This lesson is still being designed and assembled (Pre-Alpha version)

Introduction to the Message Passing Interface

Overview

Teaching: 15 min
Exercises: 0 min
Questions
  • What is MPI?

  • How to run a code with MPI?

Objectives
  • Learn what the Message Passing Interface (MPI) is

  • Understand how to use the MPI API

  • Learn how to compile and run MPI applications

  • Use MPI to coordinate the use of multiple processes across CPUs.

What is MPI?

MPI stands for Message Passing Interface and was developed in the early 1990s as a response to the need for a standardised approach to parallel programming. During this time, parallel computing systems were gaining popularity, featuring powerful machines with multiple processors working in tandem. However, the lack of a common interface for communication and coordination between these processors presented a challenge.

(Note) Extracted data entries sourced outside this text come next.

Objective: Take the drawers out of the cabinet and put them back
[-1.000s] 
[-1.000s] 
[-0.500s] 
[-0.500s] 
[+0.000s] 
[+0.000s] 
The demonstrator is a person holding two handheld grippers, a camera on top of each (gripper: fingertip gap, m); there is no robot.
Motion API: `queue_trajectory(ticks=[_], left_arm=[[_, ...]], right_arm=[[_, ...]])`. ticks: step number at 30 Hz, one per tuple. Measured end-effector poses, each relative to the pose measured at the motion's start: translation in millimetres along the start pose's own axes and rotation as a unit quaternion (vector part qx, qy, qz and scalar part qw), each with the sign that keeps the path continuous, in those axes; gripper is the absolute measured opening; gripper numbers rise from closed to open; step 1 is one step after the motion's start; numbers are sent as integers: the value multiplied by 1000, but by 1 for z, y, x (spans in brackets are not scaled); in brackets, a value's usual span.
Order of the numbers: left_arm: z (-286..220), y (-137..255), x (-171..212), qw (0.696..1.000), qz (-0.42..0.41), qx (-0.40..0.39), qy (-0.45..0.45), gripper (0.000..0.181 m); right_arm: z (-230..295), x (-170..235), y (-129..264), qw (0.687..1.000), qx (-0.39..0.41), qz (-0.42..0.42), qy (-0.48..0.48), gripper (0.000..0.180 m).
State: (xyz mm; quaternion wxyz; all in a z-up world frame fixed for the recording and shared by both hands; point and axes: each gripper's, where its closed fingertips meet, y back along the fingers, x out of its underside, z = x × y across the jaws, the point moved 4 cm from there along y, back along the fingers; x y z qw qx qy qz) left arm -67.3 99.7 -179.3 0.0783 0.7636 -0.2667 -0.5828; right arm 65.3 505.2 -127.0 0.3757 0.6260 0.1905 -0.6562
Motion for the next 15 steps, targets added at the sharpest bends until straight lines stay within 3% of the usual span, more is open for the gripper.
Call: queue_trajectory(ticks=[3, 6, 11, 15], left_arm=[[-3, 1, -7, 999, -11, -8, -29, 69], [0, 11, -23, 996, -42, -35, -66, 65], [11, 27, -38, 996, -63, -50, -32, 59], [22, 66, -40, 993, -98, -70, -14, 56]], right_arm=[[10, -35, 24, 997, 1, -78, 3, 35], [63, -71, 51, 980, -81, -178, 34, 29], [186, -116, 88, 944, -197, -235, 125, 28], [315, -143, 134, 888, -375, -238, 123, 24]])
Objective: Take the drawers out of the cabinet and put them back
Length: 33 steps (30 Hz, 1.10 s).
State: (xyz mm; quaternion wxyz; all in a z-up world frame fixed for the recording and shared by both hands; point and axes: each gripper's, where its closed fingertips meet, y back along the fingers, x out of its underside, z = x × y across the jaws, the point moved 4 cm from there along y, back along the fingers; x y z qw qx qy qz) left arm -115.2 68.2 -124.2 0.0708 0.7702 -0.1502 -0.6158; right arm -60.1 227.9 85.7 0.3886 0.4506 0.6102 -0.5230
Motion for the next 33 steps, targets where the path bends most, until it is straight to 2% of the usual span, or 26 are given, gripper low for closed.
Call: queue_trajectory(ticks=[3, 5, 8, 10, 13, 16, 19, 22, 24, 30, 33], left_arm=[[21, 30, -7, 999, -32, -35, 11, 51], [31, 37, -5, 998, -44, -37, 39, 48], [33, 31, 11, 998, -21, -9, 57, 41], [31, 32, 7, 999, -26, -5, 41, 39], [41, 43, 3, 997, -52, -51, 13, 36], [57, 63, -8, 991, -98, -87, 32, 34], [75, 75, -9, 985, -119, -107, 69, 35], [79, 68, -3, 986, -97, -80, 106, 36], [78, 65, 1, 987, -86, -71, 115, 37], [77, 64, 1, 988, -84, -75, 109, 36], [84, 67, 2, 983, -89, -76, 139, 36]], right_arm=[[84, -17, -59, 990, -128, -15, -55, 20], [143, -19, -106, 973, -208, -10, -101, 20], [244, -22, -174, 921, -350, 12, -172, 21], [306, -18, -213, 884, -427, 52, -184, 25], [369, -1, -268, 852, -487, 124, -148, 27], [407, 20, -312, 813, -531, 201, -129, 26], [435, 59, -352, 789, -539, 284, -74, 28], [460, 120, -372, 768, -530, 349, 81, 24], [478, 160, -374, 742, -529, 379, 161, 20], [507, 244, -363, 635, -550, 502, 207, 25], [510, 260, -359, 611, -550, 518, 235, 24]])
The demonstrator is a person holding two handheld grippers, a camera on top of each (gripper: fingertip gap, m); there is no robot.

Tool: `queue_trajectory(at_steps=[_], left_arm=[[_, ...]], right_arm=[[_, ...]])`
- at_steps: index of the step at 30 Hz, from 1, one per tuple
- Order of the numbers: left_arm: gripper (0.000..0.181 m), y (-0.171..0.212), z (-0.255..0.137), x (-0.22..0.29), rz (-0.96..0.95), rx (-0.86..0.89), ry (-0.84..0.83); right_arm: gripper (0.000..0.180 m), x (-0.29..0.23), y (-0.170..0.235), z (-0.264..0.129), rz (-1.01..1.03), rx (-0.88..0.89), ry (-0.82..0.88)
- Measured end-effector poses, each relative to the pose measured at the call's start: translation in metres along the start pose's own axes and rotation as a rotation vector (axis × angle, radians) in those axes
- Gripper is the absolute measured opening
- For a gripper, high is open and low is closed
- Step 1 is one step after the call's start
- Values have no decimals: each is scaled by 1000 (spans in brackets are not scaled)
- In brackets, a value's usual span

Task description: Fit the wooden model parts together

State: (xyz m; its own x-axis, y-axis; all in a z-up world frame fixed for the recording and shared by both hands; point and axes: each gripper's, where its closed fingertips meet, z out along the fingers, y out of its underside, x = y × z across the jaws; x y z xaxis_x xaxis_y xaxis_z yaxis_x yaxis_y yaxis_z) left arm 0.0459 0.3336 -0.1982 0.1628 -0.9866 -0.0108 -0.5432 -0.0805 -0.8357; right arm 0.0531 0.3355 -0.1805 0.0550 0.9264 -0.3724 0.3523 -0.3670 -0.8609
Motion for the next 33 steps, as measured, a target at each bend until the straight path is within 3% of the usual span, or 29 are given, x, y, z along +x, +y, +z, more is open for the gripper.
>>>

To address this challenge, researchers and computer scientists from leading vendors and organizations, including Intel, IBM, and Argonne National Laboratory, collaborated to develop MPI. Their collective efforts resulted in the release of the first version of the MPI standard, MPI-1, in 1994. This standardisation initiative aimed to provide a unified communication protocol and library for parallel computing.

MPI versions

Since its inception, MPI has undergone several revisions, each introducing new features and improvements:

  • MPI-1 (1994): The initial release of the MPI standard provided a common set of functions, datatypes, and communication semantics. It formed the foundation for parallel programming using MPI.
  • MPI-2 (1997): This version expanded upon MPI-1 by introducing additional features such as dynamic process management, one-sided communication, paralell I/O, C++ and Fortran 90 bindings. MPI-2 improved the flexibility and capabilities of MPI programs.
  • MPI-3 (2012): MPI-3 brought significant enhancements to the MPI standard, including support for non-blocking collectives, improved multithreading, and performance optimizations. It also addressed limitations from previous versions and introduced fully compliant Fortran 2008 bindings. Moreover, MPI-3 completely removed the deprecated C++ bindings, which were initially marked as deprecated in MPI-2.2.
  • MPI-4.0 (2021): On June 9, 2021, the MPI Forum approved MPI-4.0, the latest major release of the MPI standard. MPI-4.0 brings significant updates and new features, including enhanced support for asynchronous progress, improved support for dynamic and adaptive applications, and better integration with external libraries and programming models.

These revisions, along with subsequent updates and errata, have refined the MPI standard, making it more robust, versatile, and efficient.

Today, various MPI implementations are available, each tailored to specific hardware architectures and systems. Popular implementations like MPICH, Intel MPI, IBM Spectrum MPI, MVAPICH and Open MPI offer optimized performance, portability, and flexibility. For instance, MPICH is known for its efficient scalability on HPC systems, while Open MPI prioritizes extensive portability and adaptability, providing robust support for multiple operating systems, programming languages, and hardware platforms.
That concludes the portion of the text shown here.